→ What you need to do:
Omit the images and return the remaining entries unchanged.
:: Records shown
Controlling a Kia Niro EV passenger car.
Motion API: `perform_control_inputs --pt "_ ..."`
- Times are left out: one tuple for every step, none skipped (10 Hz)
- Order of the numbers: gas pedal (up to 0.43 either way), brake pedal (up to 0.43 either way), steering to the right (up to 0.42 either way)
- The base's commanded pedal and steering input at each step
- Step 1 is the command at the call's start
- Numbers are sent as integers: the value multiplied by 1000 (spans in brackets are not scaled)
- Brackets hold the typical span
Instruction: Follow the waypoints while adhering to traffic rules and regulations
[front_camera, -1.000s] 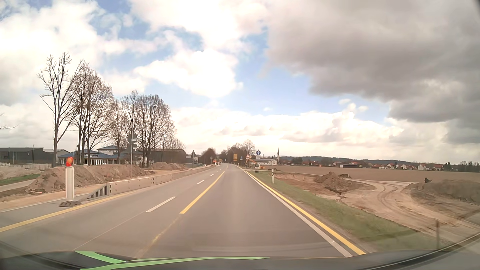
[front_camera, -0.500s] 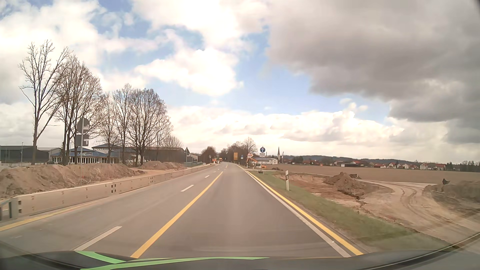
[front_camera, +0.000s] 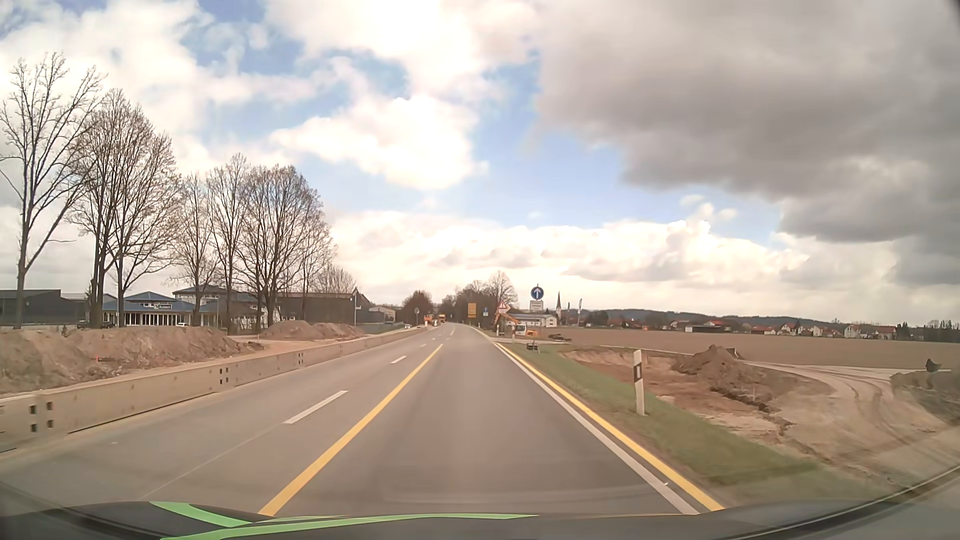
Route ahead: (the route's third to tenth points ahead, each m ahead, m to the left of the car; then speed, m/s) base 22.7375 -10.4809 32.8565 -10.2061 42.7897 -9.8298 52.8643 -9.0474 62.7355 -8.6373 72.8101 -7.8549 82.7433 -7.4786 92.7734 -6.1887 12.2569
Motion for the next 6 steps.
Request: perform_control_inputs --pt "98 0 0" --pt "98 0 0" --pt "98 0 0" --pt "98 0 0" --pt "98 0 0" --pt "98 0 0"
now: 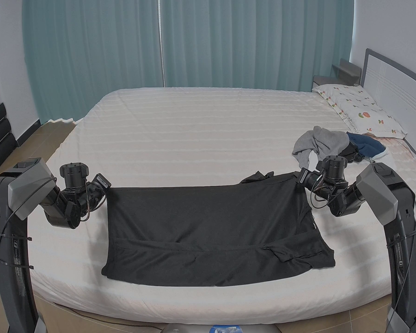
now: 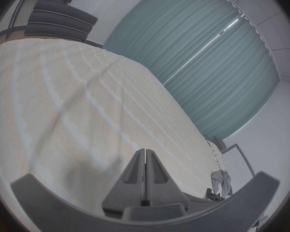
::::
→ Output below:
Controlling a Kia Niro EV passenger car.
Motion API: `perform_control_inputs --pt "_ ..."`
- Times are left out: one tuple for every step, none skipped (10 Hz)
- Order of the numbers: gas pedal (up to 0.43 either way), brake pedal (up to 0.43 either way), steering to the right (up to 0.42 either way)
- The base's commanded pedal and steering input at each step
- Step 1 is the command at the call's start
- Numbers are sent as integers: the value multiplied by 1000 (spans in brackets are not scaled)
- Brackets hold the typical span
Instruction: Follow the waypoints while adhering to traffic rules and regulations
[front_camera, -1.000s] 
[front_camera, -0.500s] 
[front_camera, +0.000s] 
Route ahead: (the route's third to tenth points ahead, each m ahead, m to the left of the car; then speed, m/s) base 22.7375 -10.4809 32.8565 -10.2061 42.7897 -9.8298 52.8643 -9.0474 62.7355 -8.6373 72.8101 -7.8549 82.7433 -7.4786 92.7734 -6.1887 12.2569
Motion for the next 6 steps.
Request: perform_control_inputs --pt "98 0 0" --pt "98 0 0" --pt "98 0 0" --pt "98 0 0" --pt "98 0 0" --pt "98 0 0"
now: 
now: 

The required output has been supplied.